What is the workforce participation of sixty plus-year-olds? Is that participation the result of economic difficulty or lack of alternatives, or is it the result of work motivation? What are the preferences of this population with regard to work and leisure? All these questions are vital to planning the welfare and allowance system for sixty plus-year-olds, since in order to maximize that population’s wellbeing, the system must take individual preferences into account. Understanding those preferences will enable policymakers to understand and predict the influence of policy changes on individual welfare at old age. This study addresses the preferences of the elderly Jewish population in Israel regarding work after retirement age, with reference to individual wellbeing.


  1. Assess the workforce participation rate of sixty plus-year-olds
  2. Evaluate the degree to which their desire to work after retirement age is indeed met, that is, assess the degree to which unemployed retirees would like to work, as well as the degree to which employed individuals in retirement age would like to stop working.
  3. Determine the main factors affecting the likelihood of working after retirement age, among other things with reference to the COVID-19 crisis.

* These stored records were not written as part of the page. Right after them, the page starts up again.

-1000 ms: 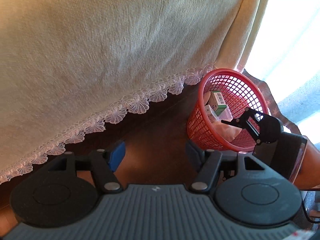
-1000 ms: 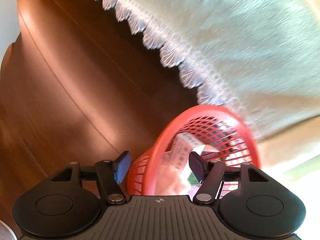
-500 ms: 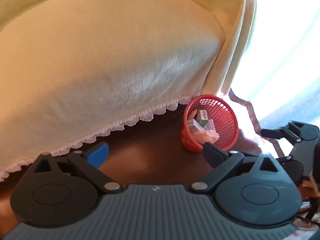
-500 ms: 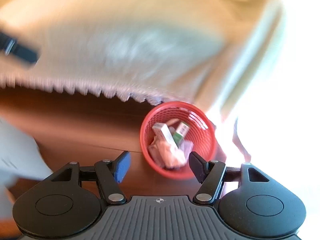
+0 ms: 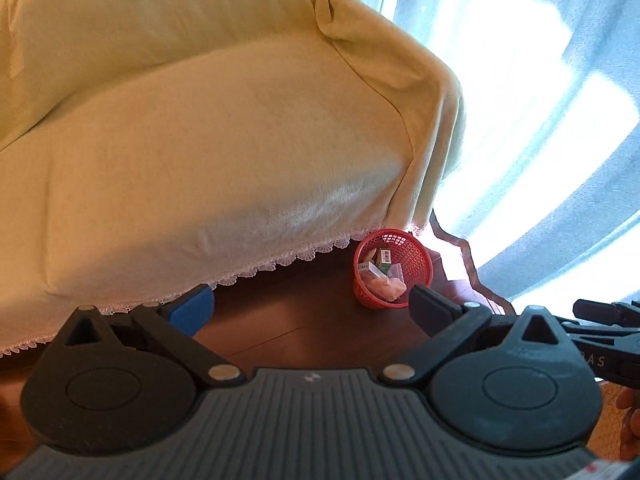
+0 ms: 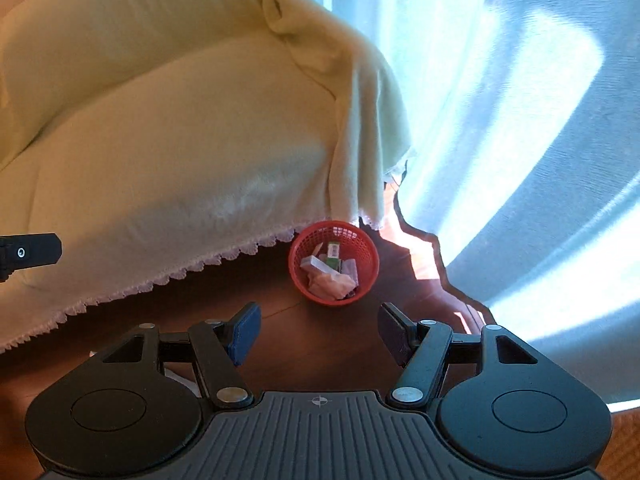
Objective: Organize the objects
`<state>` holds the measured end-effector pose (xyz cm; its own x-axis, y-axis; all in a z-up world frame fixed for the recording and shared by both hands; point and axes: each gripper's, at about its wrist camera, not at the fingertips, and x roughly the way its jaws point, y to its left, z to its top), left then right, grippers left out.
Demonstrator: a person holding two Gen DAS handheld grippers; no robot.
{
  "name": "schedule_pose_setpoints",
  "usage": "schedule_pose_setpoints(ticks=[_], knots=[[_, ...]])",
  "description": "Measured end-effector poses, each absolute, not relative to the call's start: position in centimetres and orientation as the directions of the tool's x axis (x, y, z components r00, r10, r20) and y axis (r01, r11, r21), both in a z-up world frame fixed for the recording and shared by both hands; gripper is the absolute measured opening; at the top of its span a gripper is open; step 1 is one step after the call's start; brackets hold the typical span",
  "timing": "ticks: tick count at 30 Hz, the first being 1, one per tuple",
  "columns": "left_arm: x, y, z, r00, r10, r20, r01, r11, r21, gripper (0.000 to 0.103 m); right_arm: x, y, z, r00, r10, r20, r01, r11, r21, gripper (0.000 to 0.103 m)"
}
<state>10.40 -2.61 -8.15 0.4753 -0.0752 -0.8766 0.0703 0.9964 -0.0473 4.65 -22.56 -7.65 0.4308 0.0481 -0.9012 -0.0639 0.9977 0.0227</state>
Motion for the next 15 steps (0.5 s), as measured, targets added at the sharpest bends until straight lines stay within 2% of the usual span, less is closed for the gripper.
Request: schedule_pose_setpoints(ticks=[7, 15], knots=[[4.9, -1.1, -2.2, 0.495, -0.086, -0.865, 0.101, 0.994, -0.041, 0.102, -0.8, -22.1, -1.1, 0.469, 0.03, -0.883, -0.013, 1.0, 0.028, 0.062], [0.5, -1.1, 0.5, 0.516, -0.067, -0.854, 0.068, 0.997, -0.037, 0.102, -3.8, -22.5, 0.7, 0.466, 0.064, -0.882, -0.052, 0.998, 0.045, 0.062]])
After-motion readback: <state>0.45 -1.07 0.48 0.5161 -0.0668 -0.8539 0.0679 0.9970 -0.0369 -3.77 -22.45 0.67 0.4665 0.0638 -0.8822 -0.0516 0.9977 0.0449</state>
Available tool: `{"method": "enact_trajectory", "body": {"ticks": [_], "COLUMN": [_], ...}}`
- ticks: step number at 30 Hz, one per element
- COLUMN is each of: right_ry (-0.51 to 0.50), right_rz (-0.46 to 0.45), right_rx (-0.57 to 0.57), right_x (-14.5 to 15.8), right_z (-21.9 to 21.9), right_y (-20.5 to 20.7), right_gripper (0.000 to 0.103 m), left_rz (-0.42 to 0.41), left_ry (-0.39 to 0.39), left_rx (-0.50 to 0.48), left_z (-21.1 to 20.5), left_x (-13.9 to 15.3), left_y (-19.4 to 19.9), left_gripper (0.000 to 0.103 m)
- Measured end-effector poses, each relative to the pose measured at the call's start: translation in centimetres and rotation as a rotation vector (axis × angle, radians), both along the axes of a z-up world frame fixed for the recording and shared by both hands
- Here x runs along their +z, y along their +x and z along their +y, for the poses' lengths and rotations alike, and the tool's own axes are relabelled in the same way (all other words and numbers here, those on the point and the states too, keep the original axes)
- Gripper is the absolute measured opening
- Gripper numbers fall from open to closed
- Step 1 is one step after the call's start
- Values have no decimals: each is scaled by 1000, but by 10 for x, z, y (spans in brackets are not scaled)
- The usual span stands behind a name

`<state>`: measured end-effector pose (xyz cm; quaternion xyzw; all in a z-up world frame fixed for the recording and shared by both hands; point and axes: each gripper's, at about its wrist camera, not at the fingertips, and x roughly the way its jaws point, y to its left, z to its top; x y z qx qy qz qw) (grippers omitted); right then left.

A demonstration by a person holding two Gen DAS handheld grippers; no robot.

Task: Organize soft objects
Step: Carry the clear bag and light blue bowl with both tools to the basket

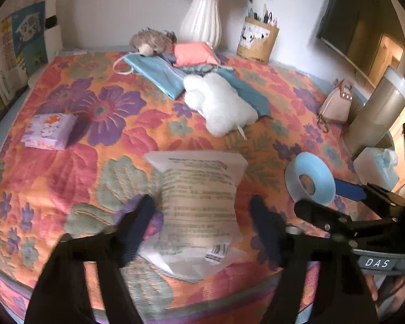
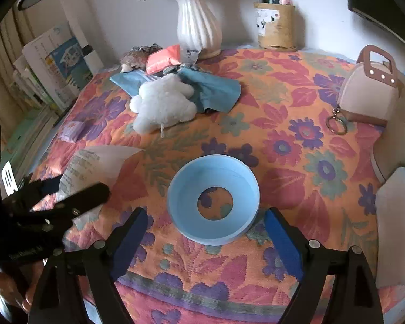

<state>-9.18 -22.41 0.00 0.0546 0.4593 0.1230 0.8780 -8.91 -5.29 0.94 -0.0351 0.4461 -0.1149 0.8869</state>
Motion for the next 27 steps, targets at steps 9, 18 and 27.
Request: {"method": "enact_trajectory", "body": {"ticks": [9, 18, 27], "right_ry": [12, 82, 256], "right_rz": [-42, -123, -77], "right_rx": [-3, -114, -49], "right_x": [25, 90, 63], "right_z": [-7, -85, -118], "right_y": [-14, -44, -51], "right_gripper": [58, 31, 72], "left_rz": [-94, -191, -125], "left_ry": [18, -79, -153], "left_rx": [-120, -212, -131], "left_z": [-34, -85, -72], "left_x": [37, 87, 71], "left_y": [-21, -35, -10], "left_gripper": [34, 34, 34]}}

These questions were examined by a hybrid phone and online survey conducted by the Rotem Institute in September 2020 among a representative sample of the Jewish population of 60-85-year-olds in Israel. The September survey included 396 respondents: 214 women and 182 men. To enlarge the sample, an additional survey was conducted by Rotem in December 2020, with 400 respondents (236 women and 164 men). The following findings are based on the enlarged sample of 796 participants, according to weights of the general population in Israel. Due to a representativeness issue, most of the analyses were conducted only among respondents aged 65+ (i.e., not including respondents aged 60-65).

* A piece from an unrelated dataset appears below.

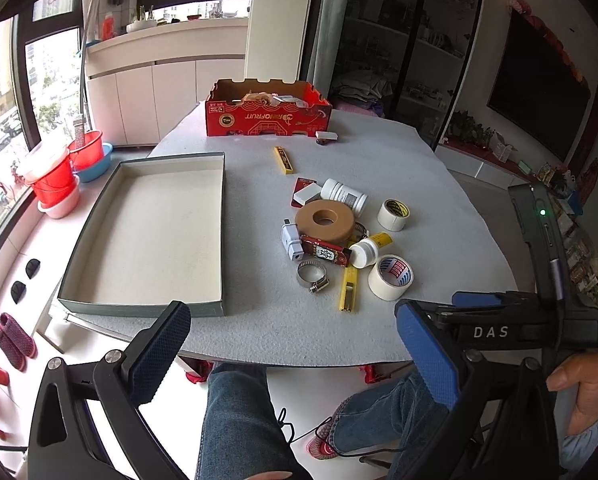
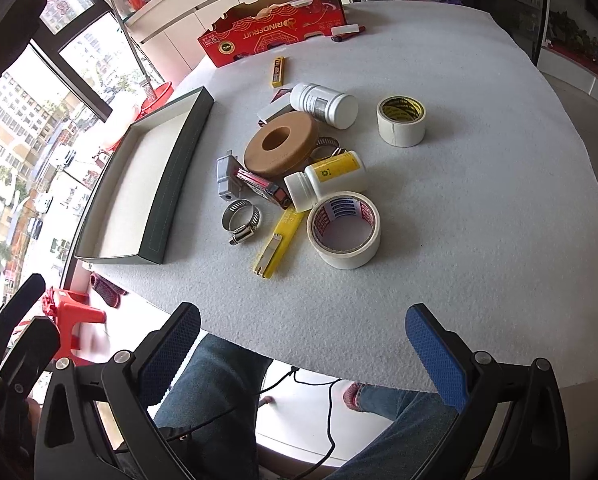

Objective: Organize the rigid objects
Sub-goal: 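Move left tool toward white plug adapter while right tool approaches yellow-labeled white bottle, then close left gripper on white plug adapter while right gripper grasps yellow-labeled bottle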

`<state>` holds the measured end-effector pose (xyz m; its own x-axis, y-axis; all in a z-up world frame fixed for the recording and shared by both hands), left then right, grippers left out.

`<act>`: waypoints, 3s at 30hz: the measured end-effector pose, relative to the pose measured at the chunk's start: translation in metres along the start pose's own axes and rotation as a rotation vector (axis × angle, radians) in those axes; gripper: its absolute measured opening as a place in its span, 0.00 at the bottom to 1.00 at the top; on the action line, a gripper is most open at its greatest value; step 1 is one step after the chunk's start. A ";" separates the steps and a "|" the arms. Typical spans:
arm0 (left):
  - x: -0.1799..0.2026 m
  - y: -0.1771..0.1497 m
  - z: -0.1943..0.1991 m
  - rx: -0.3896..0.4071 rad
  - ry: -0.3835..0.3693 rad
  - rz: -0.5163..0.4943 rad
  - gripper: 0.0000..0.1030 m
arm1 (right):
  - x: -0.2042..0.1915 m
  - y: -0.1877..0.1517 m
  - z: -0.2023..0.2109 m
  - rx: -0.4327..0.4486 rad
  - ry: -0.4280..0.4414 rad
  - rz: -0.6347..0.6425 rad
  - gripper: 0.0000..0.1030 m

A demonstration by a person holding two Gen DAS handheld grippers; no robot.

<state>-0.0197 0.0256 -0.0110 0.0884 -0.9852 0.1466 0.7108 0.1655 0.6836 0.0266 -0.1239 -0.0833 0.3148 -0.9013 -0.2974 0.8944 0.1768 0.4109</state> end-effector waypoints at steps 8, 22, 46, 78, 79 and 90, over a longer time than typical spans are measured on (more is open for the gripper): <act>-0.011 -0.005 0.009 0.011 0.055 0.004 1.00 | -0.004 -0.003 -0.005 -0.013 0.001 0.004 1.00; -0.024 -0.016 0.009 -0.032 0.100 0.075 1.00 | 0.003 -0.005 0.011 0.033 0.029 -0.026 1.00; -0.012 0.024 -0.162 -0.265 0.114 0.041 1.00 | 0.079 0.015 -0.012 -0.058 -0.098 -0.194 1.00; -0.052 0.029 -0.220 -0.296 0.186 0.002 1.00 | 0.074 0.084 -0.091 -0.122 -0.212 0.020 1.00; -0.048 0.031 -0.221 -0.296 0.175 -0.005 1.00 | 0.074 0.085 -0.090 -0.115 -0.204 0.024 1.00; -0.030 0.036 -0.235 -0.273 0.129 -0.057 1.00 | 0.066 0.092 -0.101 -0.100 -0.277 0.124 1.00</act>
<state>0.1672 0.0511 -0.1582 0.1179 -0.9930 0.0095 0.8770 0.1087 0.4680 0.1617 -0.1271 -0.1527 0.3375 -0.9413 0.0014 0.8854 0.3180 0.3390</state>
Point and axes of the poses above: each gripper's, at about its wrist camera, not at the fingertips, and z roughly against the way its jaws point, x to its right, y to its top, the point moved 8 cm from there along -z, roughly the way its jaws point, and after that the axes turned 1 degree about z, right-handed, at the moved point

The findings are also based on a review of the literature on individual work preferences after retirement age, and on the effect of employment after retirement age on the individual and the national economy.

Literature Review Findings

  • In most countries surveyed, there was a prevalent phenomenon of involuntary retirement (the individual would have rather continued working), and it was more frequent than non-volitional employment (the individual would have rather retired). The percentage of individuals aged 65+ who had retired involuntarily was 32% on average across European countries in 2011. At the same time, 16% of the 65+-year-olds in those countries were interested in retiring but continued working due to the need for income.
  • In Israel, a moderate negative effect of continued employment after retirement age on the health of individuals aged 65-69 was found in a 2020 study, with no consequent effect on longevity. It was also found that there was a strong effect of continued employment at the ages of 78-85 on longevity, such that each additional year of employment reduced longevity by 9-12 months.

Survey Findings

The following findings are based on the survey of the enlarged sample; they refer to participants aged 65+, unless stated otherwise.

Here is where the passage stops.